Lines holding the word "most" are the ones to copy from the data below.

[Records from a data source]
*** Block opens ***

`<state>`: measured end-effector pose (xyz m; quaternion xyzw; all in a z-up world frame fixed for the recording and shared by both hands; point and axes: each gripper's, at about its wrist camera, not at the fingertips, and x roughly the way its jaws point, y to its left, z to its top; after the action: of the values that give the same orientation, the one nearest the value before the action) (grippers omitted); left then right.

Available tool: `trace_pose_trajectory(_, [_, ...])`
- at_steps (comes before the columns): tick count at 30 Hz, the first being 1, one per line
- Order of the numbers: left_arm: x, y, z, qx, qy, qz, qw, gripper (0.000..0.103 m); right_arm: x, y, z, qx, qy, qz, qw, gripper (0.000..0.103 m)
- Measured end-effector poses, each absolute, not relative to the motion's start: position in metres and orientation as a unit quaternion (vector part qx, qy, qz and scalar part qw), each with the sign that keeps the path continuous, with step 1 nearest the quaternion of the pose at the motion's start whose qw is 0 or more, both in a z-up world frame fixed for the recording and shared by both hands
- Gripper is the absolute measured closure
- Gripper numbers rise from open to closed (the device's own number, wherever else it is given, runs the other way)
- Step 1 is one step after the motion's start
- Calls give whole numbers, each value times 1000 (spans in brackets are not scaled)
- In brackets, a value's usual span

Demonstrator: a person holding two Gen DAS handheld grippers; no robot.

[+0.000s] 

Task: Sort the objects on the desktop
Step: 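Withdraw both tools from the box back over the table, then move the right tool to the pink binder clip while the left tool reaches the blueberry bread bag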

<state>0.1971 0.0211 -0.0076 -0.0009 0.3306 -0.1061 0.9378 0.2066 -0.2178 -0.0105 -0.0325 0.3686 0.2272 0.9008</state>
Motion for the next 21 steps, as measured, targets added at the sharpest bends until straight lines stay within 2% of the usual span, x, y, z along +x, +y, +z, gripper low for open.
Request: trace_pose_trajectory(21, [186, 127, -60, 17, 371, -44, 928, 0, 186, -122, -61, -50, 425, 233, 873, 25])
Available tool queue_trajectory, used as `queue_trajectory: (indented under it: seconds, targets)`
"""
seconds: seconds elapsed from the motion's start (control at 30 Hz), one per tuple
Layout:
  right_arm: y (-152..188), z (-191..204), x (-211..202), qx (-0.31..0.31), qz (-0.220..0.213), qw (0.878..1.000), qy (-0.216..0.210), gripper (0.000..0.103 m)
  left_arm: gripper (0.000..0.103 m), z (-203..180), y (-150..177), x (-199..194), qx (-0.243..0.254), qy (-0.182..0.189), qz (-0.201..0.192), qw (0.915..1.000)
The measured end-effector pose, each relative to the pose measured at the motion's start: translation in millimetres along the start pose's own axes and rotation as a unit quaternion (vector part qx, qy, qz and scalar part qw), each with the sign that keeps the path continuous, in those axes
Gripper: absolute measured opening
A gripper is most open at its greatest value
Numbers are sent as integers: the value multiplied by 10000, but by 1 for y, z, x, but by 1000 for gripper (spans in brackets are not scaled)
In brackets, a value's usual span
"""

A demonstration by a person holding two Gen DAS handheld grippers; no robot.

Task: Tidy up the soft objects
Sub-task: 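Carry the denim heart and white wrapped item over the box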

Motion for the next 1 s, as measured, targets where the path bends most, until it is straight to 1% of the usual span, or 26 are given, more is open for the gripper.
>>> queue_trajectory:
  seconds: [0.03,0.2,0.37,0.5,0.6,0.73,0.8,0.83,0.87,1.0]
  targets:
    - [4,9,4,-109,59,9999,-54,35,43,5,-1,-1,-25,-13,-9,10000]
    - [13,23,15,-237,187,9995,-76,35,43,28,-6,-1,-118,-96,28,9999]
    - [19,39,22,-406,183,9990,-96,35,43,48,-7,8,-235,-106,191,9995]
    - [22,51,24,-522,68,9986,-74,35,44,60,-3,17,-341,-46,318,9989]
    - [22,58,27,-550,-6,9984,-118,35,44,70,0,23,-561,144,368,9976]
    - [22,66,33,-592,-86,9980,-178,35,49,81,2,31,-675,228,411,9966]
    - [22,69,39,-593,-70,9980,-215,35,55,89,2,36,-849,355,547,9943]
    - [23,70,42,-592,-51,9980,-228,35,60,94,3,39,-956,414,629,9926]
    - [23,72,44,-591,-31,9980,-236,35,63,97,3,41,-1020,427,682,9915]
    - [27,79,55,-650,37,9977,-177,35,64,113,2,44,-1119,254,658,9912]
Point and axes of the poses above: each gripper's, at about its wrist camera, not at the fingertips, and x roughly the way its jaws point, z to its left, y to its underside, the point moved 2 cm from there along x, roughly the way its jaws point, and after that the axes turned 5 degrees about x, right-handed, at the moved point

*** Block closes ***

* **WRITTEN ANSWER**
A gripper is most open at its greatest value
Motion for the next 1 s, as measured, targets where the path bends most, until it is straight to 1% of the usual span, or 26 are given, more is open for the gripper.

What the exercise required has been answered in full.